Here at Poplin, we are all about preconception care. In fact, we think it’s just as important as prenatal care.
Preconception care includes interventions before getting pregnant, usually one year prior to conception.
Prenatal care includes interventions conducted during pregnancy.
Many of the principles that apply to prenatal care also apply to preconception care: take prenatal vitamins, move your body regularly, manage stress levels, eat a whole foods diet, etc. However, there are two things that you may consider prior to pregnancy, but that would not be safe during pregnancy.

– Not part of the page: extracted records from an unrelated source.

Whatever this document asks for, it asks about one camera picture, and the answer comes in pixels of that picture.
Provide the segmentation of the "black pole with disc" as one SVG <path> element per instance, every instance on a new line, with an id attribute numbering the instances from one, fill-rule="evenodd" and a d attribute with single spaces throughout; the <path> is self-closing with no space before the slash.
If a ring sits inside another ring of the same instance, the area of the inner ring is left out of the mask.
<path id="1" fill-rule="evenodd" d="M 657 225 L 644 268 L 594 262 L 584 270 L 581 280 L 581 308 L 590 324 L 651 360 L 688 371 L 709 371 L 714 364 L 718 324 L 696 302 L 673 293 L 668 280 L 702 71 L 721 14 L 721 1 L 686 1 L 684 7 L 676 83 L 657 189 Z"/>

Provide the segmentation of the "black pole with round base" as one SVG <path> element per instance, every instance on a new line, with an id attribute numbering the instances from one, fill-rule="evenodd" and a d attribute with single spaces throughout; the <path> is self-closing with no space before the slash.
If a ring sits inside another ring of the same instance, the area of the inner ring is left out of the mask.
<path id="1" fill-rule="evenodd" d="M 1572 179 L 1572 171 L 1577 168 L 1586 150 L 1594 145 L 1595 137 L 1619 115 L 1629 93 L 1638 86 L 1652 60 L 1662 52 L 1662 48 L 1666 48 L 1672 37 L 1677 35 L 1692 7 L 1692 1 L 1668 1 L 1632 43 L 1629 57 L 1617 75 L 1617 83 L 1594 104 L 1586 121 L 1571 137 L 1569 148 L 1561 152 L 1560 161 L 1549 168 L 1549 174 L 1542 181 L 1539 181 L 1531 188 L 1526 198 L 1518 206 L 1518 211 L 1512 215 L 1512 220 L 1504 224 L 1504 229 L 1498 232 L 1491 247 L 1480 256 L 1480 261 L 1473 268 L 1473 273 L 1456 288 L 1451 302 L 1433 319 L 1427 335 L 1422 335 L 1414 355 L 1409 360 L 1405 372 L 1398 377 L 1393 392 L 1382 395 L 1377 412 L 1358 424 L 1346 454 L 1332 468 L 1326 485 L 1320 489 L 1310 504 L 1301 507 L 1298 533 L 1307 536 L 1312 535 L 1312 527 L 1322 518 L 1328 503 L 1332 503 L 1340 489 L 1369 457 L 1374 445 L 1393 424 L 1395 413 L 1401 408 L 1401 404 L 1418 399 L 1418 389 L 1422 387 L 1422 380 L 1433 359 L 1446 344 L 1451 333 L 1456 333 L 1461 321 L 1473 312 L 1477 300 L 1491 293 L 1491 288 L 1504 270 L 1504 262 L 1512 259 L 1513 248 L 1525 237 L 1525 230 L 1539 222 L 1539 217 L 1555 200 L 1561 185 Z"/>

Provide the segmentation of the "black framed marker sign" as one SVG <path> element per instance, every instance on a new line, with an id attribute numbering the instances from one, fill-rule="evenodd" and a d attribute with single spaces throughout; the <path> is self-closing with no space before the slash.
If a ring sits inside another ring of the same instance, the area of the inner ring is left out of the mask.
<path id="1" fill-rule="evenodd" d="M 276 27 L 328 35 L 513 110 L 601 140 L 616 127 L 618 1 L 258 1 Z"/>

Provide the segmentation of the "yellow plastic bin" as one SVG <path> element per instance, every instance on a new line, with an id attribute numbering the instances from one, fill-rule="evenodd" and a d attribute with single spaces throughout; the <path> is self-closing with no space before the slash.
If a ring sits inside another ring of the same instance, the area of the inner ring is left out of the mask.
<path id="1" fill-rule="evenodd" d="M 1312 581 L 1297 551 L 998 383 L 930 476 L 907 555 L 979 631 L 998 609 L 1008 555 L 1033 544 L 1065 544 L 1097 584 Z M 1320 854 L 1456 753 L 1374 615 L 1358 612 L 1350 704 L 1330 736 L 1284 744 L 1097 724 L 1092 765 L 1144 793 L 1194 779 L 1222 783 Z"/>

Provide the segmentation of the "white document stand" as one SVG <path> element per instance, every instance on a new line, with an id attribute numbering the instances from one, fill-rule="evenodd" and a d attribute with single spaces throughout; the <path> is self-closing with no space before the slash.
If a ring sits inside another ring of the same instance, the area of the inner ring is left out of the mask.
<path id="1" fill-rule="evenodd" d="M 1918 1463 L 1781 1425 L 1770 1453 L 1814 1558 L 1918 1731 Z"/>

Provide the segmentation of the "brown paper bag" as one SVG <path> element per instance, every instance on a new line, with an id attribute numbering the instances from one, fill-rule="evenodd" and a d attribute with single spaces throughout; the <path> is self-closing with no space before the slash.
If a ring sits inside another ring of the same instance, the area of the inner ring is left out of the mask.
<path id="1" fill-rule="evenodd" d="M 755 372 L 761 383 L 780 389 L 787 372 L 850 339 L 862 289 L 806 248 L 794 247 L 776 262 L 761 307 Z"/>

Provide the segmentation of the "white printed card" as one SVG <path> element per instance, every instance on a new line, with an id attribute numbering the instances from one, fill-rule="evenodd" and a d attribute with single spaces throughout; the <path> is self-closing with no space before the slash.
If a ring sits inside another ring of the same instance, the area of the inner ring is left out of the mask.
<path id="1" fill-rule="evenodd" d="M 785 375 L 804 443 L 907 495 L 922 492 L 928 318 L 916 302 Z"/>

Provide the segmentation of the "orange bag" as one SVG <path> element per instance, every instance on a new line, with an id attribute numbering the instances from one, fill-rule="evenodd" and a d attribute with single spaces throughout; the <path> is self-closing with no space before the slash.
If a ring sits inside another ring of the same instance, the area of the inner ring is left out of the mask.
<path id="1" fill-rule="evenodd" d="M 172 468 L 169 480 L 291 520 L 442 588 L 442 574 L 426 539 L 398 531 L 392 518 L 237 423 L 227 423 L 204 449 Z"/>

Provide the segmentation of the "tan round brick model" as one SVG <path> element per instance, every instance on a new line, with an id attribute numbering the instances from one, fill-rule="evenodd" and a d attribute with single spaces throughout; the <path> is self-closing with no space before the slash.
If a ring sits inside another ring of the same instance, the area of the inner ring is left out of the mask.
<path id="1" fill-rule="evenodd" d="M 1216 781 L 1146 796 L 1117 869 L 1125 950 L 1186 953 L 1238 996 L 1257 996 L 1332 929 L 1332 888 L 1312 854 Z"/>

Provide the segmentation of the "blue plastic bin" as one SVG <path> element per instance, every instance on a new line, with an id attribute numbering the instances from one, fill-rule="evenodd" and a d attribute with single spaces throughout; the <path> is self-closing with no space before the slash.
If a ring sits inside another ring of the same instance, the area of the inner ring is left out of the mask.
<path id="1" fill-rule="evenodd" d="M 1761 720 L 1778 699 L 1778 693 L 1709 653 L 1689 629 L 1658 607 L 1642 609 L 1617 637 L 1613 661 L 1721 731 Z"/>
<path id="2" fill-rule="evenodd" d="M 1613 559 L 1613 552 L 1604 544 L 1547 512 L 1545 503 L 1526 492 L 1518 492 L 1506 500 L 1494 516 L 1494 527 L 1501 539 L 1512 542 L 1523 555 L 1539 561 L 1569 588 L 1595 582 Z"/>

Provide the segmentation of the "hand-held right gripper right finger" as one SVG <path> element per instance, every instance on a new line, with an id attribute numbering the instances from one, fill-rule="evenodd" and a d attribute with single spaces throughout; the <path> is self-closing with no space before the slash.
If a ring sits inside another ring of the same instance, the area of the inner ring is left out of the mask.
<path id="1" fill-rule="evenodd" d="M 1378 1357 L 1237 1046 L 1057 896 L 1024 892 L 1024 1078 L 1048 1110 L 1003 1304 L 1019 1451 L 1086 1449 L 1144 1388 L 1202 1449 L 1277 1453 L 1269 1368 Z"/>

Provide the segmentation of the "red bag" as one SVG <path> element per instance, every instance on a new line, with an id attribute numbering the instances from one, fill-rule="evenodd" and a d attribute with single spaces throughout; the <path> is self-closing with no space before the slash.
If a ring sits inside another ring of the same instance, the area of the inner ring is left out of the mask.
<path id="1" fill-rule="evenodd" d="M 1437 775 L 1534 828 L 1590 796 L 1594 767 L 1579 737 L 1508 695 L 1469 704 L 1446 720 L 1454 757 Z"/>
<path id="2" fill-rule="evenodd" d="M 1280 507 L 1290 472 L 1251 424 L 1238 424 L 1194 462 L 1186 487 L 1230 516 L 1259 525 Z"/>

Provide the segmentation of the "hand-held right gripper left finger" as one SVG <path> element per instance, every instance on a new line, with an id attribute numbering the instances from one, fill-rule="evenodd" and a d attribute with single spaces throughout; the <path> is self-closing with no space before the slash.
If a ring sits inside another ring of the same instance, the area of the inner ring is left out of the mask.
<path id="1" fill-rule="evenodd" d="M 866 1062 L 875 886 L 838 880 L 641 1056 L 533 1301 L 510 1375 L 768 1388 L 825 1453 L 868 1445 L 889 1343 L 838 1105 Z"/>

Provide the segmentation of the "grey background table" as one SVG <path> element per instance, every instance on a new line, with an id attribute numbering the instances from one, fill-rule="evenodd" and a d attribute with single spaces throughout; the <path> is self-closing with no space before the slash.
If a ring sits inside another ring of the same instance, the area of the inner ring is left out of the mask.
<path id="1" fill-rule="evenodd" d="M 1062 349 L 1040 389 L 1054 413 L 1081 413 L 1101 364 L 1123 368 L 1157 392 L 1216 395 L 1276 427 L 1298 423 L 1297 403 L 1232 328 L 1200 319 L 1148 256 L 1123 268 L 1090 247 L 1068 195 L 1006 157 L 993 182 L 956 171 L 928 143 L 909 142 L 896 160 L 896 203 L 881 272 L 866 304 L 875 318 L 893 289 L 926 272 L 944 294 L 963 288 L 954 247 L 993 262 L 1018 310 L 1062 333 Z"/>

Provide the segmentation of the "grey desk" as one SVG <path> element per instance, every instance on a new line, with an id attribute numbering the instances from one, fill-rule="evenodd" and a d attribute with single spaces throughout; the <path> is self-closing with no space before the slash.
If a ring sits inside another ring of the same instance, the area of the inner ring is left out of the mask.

We all have a toxic body burden. For some of us, that burden is quite heavy. For others, it is not that bad. If you suspect that your toxic burden is an issue, we would encourage you to consider doing a detox at least 6 months prior to conceiving (ideally longer if your toxic burden is substantial) with the support of a skilled practitioner.
Detoxing your body of toxic compounds can be an important component of preconception care. A study by the Environmental Working Group identified over 200 industrial compounds and pollutants in a sample of newborn babies’ umbilical cord blood. This means that some percentage of a mother’s toxic body burden is being transferred to her baby. Because of this, detoxing prior to pregnancy can help minimize the transfer of toxic compounds from mama to baby.
Why can’t you detox during pregnancy?
Because during the detox process, many compounds actually become more potent and harmful prior to being excreted from the body, so you want to take it slowly. And, it takes quite some time for your blood levels to normalize again after slowly releasing these toxins from your body; you wouldn’t want your baby to be exposed to such powerful, detrimental substances for any period of time. It’s just too risky.
Pregnancy is not the time to be stressing about your love handles. Seriously.
Yes, there is an optimal BMI range for pregnancy, which is aligned with the “normal” BMI range from 18.5 - 25 (Note: we are not huge fans of BMI measurements since they grossly oversimplify body mass, but they are the guidelines we have to work with for now. Body fat is a better indicator and would ideally be somewhere around 18-26%, depending on age, body type and other health parameters). We also know that being overweight or underweight can pose serious health risks for you and your baby.
However, trying to lose weight during pregnancy causes two main problems.
First, if you try to limit your food intake to control your weight, your body will preferentially “feed” your body over your baby’s body. If there isn’t enough nutrition to go around, your body will use the nutrition that is available for your needs first. We know this because there have been several studies that have shown newborns with vitamin or mineral deficiencies while their mothers don’t present with these same vitamin or mineral deficiencies. Therefore, if you artificially restrict calories during pregnancy, your baby is likely not to have sufficient nutrition to grow and will likely not develop normally.
Second, many toxins are stored in our fat tissue. When we lose weight, these toxins (such as persistent organic pollutants) are liberated into our bloodstream. For the reasons mentioned above, we don’t want this to be happening during pregnancy.
Given this, if you need to address your weight, do it BEFORE you get pregnant.
In summary, detoxing and dieting are two practices that may be helpful before you get pregnant, but would not be appropriate while you are pregnant.